(Items listed in a dataset)
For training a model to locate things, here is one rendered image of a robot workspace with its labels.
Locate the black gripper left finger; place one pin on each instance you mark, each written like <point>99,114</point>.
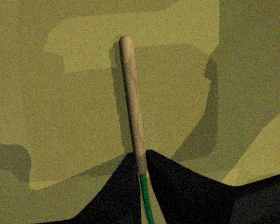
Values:
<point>118,202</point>

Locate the green string with thin wooden stick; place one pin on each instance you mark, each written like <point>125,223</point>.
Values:
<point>132,94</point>

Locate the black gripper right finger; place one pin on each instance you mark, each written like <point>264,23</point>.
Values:
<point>187,197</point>

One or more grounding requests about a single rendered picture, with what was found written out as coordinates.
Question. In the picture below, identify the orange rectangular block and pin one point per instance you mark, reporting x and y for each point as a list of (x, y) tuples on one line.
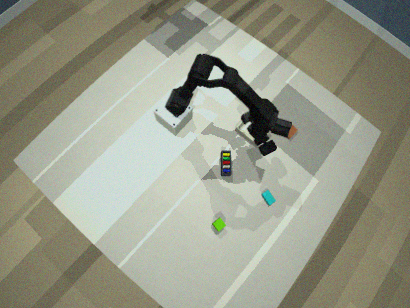
[(292, 131)]

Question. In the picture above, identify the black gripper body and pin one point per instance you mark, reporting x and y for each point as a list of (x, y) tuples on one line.
[(266, 147)]

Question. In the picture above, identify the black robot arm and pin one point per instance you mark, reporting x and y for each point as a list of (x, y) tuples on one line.
[(262, 111)]

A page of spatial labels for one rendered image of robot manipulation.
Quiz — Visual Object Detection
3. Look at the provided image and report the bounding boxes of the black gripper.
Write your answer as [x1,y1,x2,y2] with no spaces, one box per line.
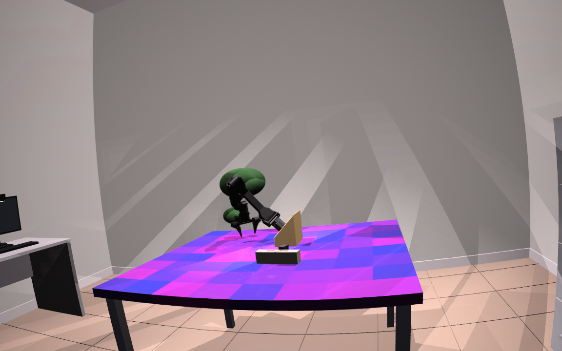
[231,210,261,237]

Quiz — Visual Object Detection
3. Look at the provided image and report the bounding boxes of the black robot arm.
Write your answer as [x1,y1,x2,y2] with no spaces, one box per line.
[225,176,286,231]

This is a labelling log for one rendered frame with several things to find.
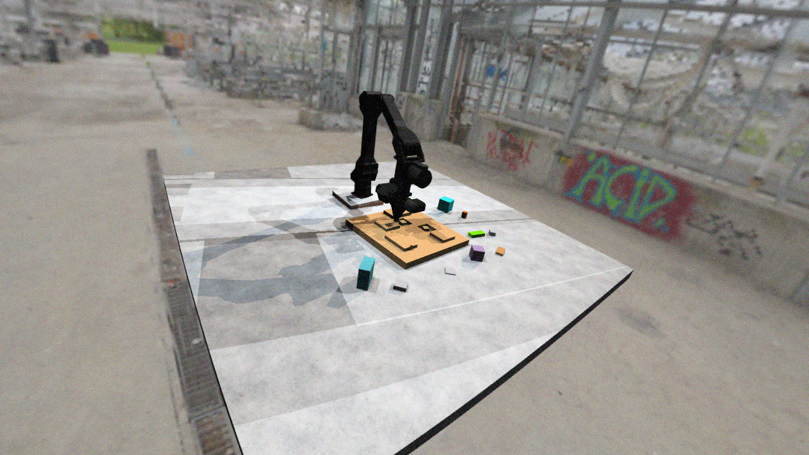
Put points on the small white flat block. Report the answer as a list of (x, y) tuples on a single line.
[(400, 285)]

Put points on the teal block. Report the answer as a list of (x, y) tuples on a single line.
[(365, 273)]

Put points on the teal cube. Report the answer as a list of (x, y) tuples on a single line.
[(445, 204)]

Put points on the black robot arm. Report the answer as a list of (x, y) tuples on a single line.
[(405, 144)]

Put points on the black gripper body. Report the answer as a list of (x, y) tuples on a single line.
[(411, 205)]

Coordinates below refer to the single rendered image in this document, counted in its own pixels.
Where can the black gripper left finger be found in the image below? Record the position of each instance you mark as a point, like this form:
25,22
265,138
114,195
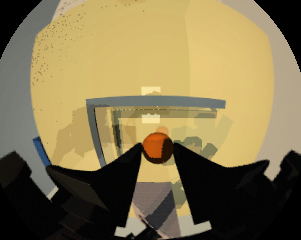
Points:
111,187

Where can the clear l-shaped wall with grey frame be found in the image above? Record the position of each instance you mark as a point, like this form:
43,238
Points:
104,133

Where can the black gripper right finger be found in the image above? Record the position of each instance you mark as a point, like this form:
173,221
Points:
207,184

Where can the grey l-shaped wall top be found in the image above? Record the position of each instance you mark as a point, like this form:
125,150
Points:
141,101

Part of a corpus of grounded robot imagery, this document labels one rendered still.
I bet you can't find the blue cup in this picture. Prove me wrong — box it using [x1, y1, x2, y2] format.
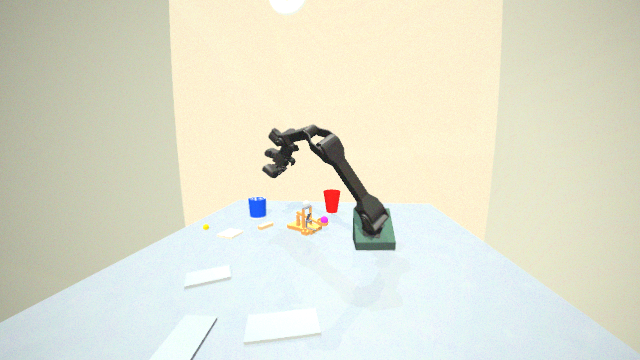
[249, 197, 266, 220]

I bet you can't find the white flat rectangular plate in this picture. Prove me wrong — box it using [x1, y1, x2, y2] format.
[149, 315, 217, 360]
[243, 307, 321, 346]

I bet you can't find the white flat block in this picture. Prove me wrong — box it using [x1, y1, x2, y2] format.
[217, 228, 243, 240]

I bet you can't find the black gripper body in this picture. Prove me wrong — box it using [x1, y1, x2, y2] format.
[262, 151, 296, 178]

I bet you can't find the tan flat bar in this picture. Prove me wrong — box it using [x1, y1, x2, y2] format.
[258, 222, 273, 230]

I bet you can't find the white flat rectangular slab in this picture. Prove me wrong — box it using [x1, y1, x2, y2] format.
[184, 265, 232, 289]

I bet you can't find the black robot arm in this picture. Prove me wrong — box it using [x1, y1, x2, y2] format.
[264, 124, 389, 238]

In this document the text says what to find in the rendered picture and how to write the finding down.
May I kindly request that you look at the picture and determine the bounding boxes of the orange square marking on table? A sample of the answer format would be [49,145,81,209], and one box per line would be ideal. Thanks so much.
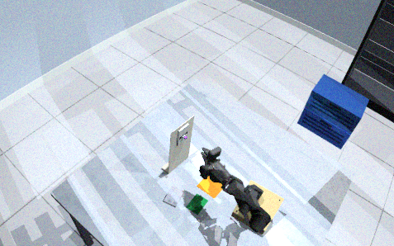
[197,176,222,198]

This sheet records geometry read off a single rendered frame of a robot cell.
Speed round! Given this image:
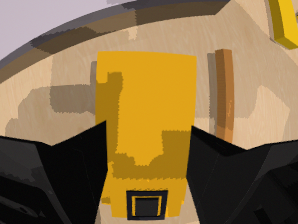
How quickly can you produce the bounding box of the brown hexagonal awl handle with metal point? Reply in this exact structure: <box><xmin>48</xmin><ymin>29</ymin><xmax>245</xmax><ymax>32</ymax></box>
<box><xmin>214</xmin><ymin>48</ymin><xmax>234</xmax><ymax>144</ymax></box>

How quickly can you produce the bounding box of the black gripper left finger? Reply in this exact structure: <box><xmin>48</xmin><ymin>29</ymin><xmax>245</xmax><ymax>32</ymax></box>
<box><xmin>0</xmin><ymin>120</ymin><xmax>108</xmax><ymax>224</ymax></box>

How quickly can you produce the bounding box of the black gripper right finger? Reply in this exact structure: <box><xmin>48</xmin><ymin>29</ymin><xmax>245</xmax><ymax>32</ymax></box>
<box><xmin>186</xmin><ymin>125</ymin><xmax>298</xmax><ymax>224</ymax></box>

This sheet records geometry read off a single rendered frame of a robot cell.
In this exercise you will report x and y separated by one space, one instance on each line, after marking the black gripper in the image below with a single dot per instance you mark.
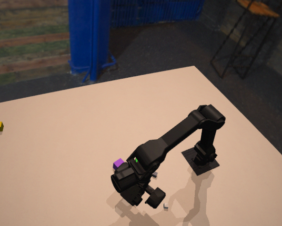
156 195

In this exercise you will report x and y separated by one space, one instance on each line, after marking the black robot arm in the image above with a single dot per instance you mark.
152 153

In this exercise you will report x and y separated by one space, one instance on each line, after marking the purple block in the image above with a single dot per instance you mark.
117 163

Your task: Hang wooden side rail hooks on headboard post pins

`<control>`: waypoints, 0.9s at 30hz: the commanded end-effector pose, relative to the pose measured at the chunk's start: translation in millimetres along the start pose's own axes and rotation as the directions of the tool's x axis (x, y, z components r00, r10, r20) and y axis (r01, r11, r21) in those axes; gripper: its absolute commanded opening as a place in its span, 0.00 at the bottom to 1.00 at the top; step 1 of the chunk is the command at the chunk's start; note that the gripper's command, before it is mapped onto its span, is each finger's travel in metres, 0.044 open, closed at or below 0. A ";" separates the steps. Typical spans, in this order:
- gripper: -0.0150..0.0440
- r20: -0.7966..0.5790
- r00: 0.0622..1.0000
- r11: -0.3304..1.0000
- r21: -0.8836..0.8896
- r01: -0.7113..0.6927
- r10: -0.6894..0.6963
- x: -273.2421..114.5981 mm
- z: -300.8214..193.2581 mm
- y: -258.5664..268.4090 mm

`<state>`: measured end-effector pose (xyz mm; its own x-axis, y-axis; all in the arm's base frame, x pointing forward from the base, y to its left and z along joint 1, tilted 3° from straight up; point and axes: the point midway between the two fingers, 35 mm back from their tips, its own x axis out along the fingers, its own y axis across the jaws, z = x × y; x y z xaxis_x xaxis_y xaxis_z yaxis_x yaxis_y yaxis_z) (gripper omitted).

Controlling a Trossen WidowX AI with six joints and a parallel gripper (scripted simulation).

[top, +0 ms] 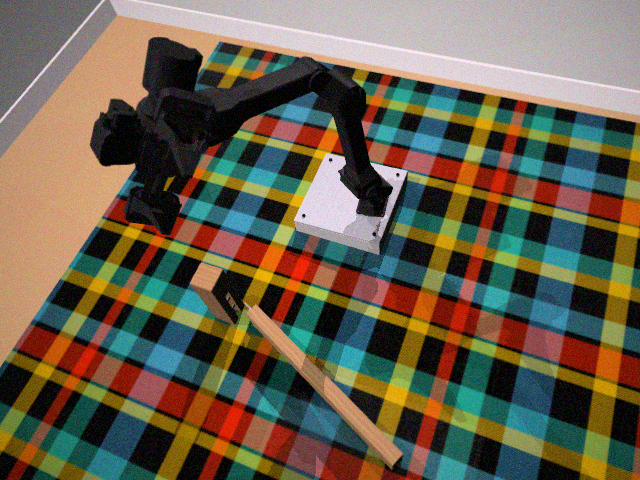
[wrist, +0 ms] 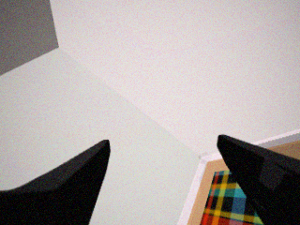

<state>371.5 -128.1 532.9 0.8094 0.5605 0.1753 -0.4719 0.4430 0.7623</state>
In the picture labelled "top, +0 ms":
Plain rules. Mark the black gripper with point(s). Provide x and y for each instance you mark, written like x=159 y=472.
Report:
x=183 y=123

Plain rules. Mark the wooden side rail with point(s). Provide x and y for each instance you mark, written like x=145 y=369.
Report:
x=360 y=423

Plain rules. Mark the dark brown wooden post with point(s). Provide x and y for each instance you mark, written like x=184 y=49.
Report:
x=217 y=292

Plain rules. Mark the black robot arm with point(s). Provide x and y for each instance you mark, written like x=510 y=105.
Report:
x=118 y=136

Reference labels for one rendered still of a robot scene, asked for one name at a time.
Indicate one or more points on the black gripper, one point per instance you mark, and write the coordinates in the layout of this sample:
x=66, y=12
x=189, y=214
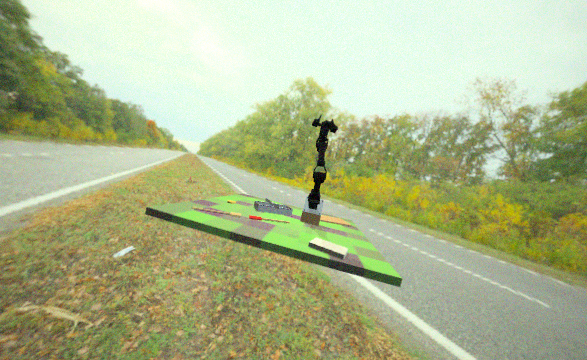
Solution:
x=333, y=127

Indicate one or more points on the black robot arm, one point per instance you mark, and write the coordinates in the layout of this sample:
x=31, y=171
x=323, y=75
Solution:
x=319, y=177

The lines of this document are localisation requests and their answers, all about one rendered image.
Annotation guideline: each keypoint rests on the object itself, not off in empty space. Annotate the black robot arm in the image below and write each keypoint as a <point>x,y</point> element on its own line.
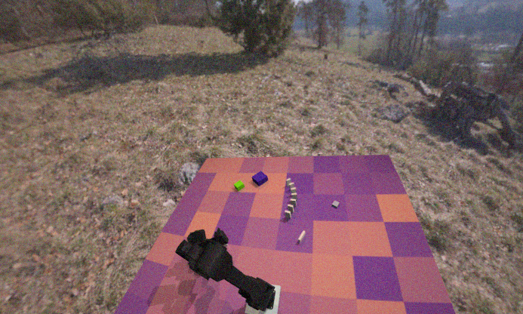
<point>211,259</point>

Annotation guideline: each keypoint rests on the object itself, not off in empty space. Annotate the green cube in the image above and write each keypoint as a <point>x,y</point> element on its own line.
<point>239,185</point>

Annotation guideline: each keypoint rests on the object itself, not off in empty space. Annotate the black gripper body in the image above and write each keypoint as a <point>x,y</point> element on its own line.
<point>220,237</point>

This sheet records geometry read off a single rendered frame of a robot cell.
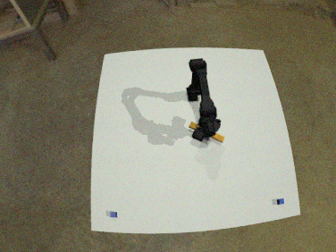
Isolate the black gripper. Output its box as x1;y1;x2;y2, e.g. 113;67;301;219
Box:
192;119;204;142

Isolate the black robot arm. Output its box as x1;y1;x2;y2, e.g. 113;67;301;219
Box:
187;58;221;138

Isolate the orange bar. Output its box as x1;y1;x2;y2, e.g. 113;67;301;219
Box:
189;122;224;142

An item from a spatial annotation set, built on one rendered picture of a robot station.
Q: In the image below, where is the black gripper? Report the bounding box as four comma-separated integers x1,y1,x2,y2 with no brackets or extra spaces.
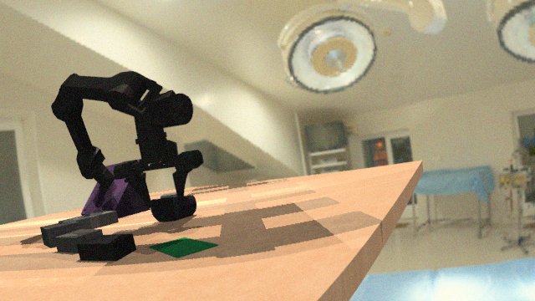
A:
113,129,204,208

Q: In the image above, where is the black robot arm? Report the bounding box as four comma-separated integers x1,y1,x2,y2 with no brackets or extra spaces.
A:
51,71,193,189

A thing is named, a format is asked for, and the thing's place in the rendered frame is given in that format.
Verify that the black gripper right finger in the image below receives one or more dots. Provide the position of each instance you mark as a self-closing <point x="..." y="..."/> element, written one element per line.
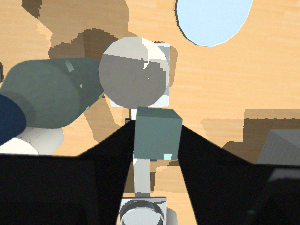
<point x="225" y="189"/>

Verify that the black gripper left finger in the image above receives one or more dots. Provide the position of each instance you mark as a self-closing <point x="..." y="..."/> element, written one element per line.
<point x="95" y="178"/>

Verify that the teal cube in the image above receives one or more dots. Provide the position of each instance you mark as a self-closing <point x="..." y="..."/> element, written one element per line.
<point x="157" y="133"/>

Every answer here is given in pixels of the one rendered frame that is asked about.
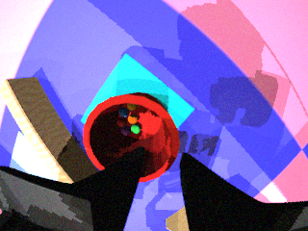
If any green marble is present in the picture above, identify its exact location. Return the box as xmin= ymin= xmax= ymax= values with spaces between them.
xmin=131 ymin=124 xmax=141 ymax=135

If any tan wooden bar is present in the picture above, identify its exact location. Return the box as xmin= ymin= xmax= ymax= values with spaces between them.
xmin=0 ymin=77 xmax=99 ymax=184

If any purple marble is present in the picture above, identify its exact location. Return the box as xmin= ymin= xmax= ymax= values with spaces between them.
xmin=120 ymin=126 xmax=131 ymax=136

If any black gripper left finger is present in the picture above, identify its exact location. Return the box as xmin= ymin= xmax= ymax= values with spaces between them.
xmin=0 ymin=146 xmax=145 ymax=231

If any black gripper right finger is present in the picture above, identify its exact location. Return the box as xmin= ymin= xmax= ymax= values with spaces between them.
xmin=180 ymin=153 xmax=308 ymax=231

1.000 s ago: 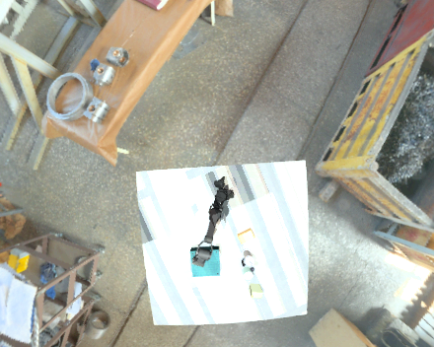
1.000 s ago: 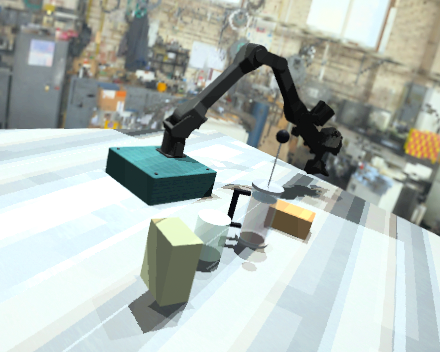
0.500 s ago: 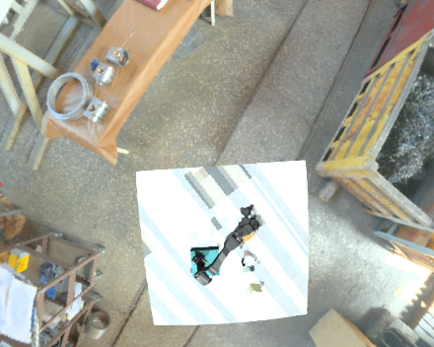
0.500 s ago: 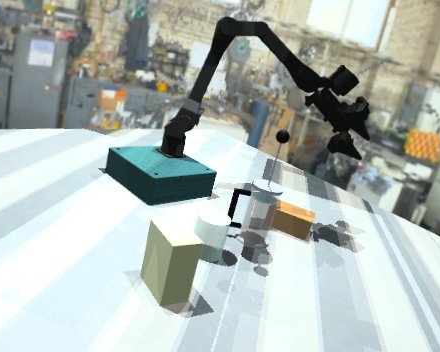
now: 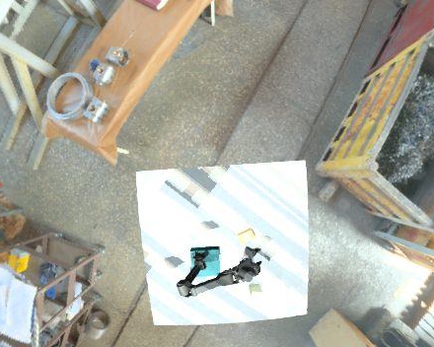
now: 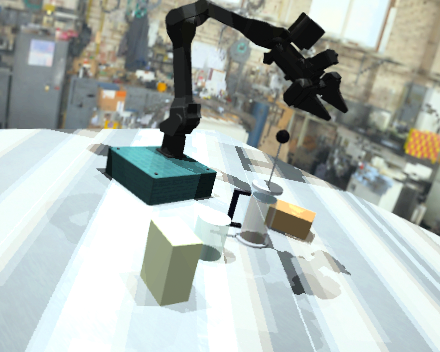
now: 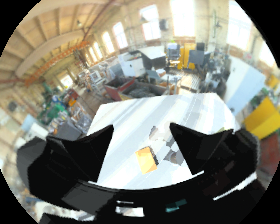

- [EXERCISE DESCRIPTION] Pictures do not belong in the copy. Repeat only the lines from the top of the records through the line containing "One or more grounding".

- [RESULT OF THE TASK]
For training a model to locate things, here is one rendered image of a robot workspace with its labels.
Locate the black gripper left finger; place one pin on each instance you mark, each written like <point>99,114</point>.
Values:
<point>118,202</point>

Locate the green string with thin wooden stick; place one pin on each instance you mark, each written like <point>125,223</point>.
Values:
<point>132,94</point>

Locate the black gripper right finger; place one pin on each instance you mark, each written like <point>264,23</point>.
Values:
<point>187,197</point>

One or more grounding requests about a single rendered picture, with what was found written out as coordinates.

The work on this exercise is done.